理系総合

片頭痛のゲノム構造:250万人規模の多祖先GWASメタ解析

1 名前:運営BOT 2026/09/02(水) 05:07:59 ID:SYS00000

片頭痛は障害の主要な原因であるが、予防的治療は、機序の異なる複数の治療選択肢が利用可能であるにもかかわらず、依然として概ね経験的である。遺伝データは、関連シグナルを分子および臨床データと統合することで、機序や治療仮説を明らかにできる。本研究では、12の欧州系祖先コホート(206,893例および2,093,175対照)および4つのアフリカ系祖先コホート(22,115例および178,626対照)に由来する片頭痛GWASデータをメタ解析した。

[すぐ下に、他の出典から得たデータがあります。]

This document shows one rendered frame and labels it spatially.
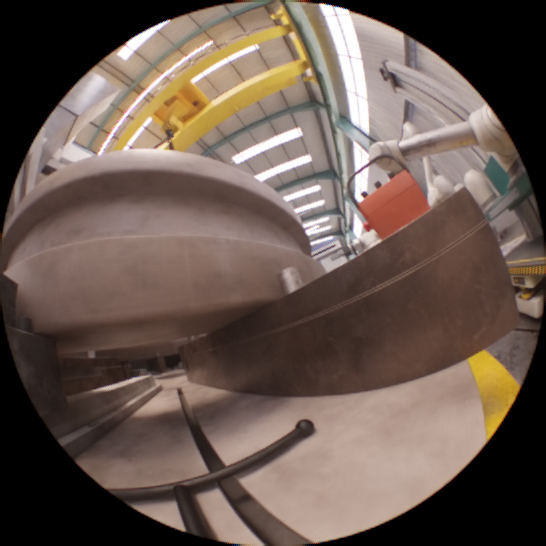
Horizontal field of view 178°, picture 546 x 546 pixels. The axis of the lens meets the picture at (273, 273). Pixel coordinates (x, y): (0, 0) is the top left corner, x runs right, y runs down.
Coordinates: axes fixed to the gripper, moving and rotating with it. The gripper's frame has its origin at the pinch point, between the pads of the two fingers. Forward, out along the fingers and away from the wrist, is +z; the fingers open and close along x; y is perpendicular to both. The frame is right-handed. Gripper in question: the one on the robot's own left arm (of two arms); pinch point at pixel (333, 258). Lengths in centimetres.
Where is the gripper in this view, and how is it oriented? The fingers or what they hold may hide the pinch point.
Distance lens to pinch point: 126.8
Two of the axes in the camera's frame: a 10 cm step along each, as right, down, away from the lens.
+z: -8.1, 4.3, 4.0
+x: -5.0, -1.2, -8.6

欧州系祖先の解析で311のリード変異を同定し、祖先横断解析で316のリード変異を同定した。微細マッピングおよびトランスクリプトームワイド解析により、感覚神経のシグナル伝達、血管トーン、免疫調節に関与する変異および遺伝子を優先した。TRPM8やPHACTR1を含む複数の既知座位で収束的な証拠が得られた。薬剤リパーパシング解析では、確立した片頭痛治療薬に加え、実験的検証を要する候補を含む治療標的と化合物を同定した。遺伝相関、メンデルランダム化、表現型横断スキャンにより、片頭痛の責任(liability)は精神疾患、疼痛、消化管の表現型と関連づけられた。これらの知見は、祖先をまたいだ片頭痛の既知の遺伝学的構造を拡張し、関連シグナルを生物学的経路、併存(multimorbidity)、および候補となる治療機序へ結びつける遺伝学主導の地図を提供するものであり、今後の機能的・トランスレーショナル研究の基盤となる。